Le pape Léon X. lui communiqua tous les manuscrits de la bibliotheque du Vatican Il tira de divers pays sept exemplaires manuscrits, qui lui coûterent quatre mille écus d’or, sans compter les grecs qu’on lui envoya de Rome, & les latin, en lettres gothiques, qu’il fit venir des pays étrangers, & des principales bibliotheques d’Espagne, tous anciens de sept ou de huit cens ans ; en un mot, les pensions des savans, les gages des copistes, le prix des livres, les frais des voyages & de l’impression, lui coûterent plus de cinquante mille écus d’or.

Cette bible contient le texte hébreu, la paraphrase chaldaïque pour le Pentateuque seulement, la version grec que des septante, & la vulgate latine ; on a joint au grec des septante une version littérale faite en partie par d’habiles gens d’Alcala, formés sous Démétrius & Pincian, & en partie par Démétrius lui-même & par Lopés de Stunica. Pour le nouveau Testament, le texte grec bien correct, sans aucuns accens, & la vulgate. Il voulut qu’on ajoutât un volume d’explications des termes hébreux, & des façons de parler hébraiques.

Le nouveau Testament parut en 1514, le vocabulaire en 1515, & l’ancien Testament en 1517, peu de tems avant la mort de Ximenès. Voici le titre de l’ouvrage tel que nous le fournit le pere le Long : Biblia sacra, vetus Testamentum multiplici linguâ, nunc primò impressum. Et imprimis Pentateuchus hebraïco atque chaldaïco idiomate.

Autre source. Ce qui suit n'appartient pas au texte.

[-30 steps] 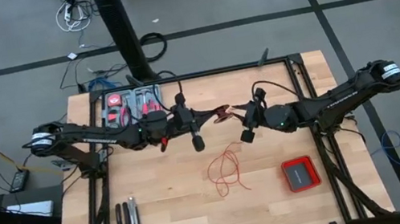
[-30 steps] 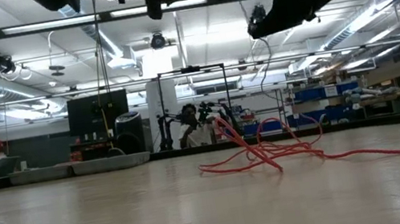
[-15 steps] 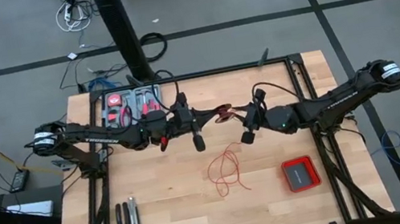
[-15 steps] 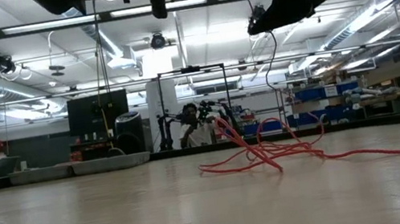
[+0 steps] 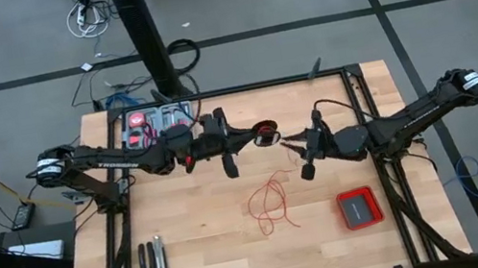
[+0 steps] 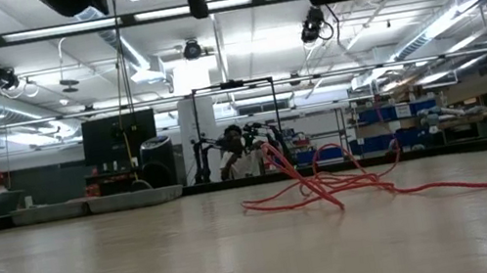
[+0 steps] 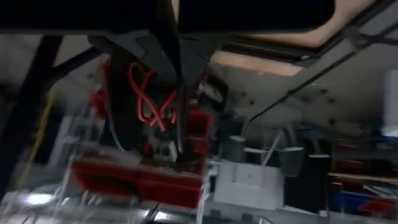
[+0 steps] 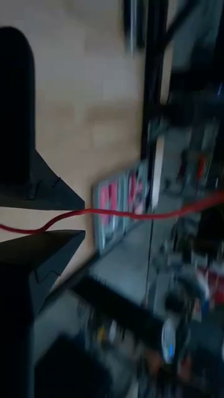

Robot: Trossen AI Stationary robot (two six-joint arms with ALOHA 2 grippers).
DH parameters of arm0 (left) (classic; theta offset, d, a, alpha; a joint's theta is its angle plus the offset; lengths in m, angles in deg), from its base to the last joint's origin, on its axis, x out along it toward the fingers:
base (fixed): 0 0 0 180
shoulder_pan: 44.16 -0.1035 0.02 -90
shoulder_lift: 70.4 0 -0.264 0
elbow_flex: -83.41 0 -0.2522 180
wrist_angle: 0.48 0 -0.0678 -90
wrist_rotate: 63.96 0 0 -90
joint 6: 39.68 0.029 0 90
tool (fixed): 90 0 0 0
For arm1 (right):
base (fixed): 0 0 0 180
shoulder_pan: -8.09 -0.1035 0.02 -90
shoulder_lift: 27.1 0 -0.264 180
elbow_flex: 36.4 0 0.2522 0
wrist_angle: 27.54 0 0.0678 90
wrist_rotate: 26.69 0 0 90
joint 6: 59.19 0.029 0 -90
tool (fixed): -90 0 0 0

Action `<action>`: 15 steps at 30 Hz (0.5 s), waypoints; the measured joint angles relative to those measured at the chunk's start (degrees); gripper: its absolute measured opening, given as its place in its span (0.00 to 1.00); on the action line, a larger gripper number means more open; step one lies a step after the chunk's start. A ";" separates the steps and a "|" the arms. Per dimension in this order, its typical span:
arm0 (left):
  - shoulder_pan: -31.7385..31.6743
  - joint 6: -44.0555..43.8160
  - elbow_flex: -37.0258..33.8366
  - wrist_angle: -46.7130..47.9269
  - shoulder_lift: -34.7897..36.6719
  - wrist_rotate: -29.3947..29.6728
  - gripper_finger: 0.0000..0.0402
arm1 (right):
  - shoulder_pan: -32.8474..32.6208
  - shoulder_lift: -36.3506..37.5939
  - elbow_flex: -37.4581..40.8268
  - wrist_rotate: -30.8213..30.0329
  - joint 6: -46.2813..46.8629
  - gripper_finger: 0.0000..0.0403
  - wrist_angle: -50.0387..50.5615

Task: Coil cords
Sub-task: Coil the red wire onto the spool

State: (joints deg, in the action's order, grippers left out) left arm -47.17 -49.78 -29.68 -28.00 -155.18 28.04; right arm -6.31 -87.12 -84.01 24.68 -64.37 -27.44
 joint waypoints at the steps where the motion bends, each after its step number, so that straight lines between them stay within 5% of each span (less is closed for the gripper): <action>1: -0.86 -2.11 0.00 0.50 0.51 -2.43 0.00 | -0.27 0.12 0.00 1.96 0.61 0.15 0.07; 9: -9.04 -8.70 -0.02 0.55 0.75 -32.81 0.00 | -0.84 0.17 0.00 9.00 4.98 0.14 0.06; 15: -12.67 -11.31 -0.02 -1.20 0.73 -44.38 0.00 | 0.03 0.15 2.15 10.46 6.13 0.14 -1.51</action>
State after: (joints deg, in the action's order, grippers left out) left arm -59.85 -61.09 -29.70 -29.20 -154.45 -16.34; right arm -6.27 -86.98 -81.86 35.14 -58.25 -28.95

Adjuncta unicuique suâ latinâ interpretatione, IV. vol. in-fol. ad quorum calcem leguntur hæc verba :

Explicat quarta & ultima pars totius veteris Testamenti hebraïco, græcoque & latino idiomate nunc primùm impresso, in hâc præclarissimâ Complutensi universitate.

Demandato & sumptibus reverendissimi in Christo patris Domini, Domini Francisci Ximenii de Cimeros, tituli sanctæ Balbinæ, sacrosanctæ romanæ Ecclesiæ presbiteri cardinalis, & Hispaniorum primatis, & regnorum Castelli archicancellarii, archiepiscopi Toletani. Industriâ & solertia honorabilis viri Arnoldi-Gulielmi de Brocario, artis Impressoriæ magistri. Anno Domini millesimo quingentesimo decimo septimo, mensis Julii die decimo. Novum Testamentum græcè & latinè noviter impressum.

In fine voluminis reperiuntur hæc verba : Ad laudem & gloriam Dei & Domini Jesu-Christi sacrosanctum opus novi Testamenti & libri vitæ, græcis latinisque characteribus noviter impressum, atque studiosissime emendatum, felici fine absolutum est in hâc præclarissimâ Computensi universitate. De mandato & sumptibus, &c. Anno Domini millesimo quingentesimo decimo quarto, mensis Januarii die decimo.

Telle est l’histoire de la polyglotte de Ximenès, qui a été depuis effacée par d’autres polyglottes beaucoup plus belles, celles de Paris & de Londres. (Le Chevalier de Jaucourt.)